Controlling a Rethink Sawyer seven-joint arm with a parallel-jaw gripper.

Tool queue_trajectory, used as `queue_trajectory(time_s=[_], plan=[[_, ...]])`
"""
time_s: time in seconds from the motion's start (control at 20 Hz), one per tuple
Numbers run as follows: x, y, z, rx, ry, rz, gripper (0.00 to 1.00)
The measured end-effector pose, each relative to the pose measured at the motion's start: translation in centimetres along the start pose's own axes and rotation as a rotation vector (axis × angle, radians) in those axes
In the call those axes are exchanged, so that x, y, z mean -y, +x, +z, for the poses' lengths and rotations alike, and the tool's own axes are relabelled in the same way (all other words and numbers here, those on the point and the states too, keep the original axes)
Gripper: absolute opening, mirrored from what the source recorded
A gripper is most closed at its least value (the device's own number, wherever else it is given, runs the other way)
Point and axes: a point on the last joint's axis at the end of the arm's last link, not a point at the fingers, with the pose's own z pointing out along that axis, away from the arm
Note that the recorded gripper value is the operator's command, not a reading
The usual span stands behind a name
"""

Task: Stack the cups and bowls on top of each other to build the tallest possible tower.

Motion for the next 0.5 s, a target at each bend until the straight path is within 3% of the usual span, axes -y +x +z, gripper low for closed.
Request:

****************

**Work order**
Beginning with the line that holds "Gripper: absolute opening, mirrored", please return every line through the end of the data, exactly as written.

**Completed task**
Gripper: absolute opening, mirrored from what the source recorded
A gripper is most closed at its least value (the device's own number, wherever else it is given, runs the other way)
Point and axes: a point on the last joint's axis at the end of the arm's last link, not a point at the fingers, with the pose's own z pointing out along that axis, away from the arm
Note that the recorded gripper value is the operator's command, not a reading
The usual span stands behind a name
"""

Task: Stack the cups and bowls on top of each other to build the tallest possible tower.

Motion for the next 0.5 s, a target at each bend until the straight path is within 3% of the usual span, axes -y +x +z, gripper low for closed.
Request:

This is the complete answer to the exercise.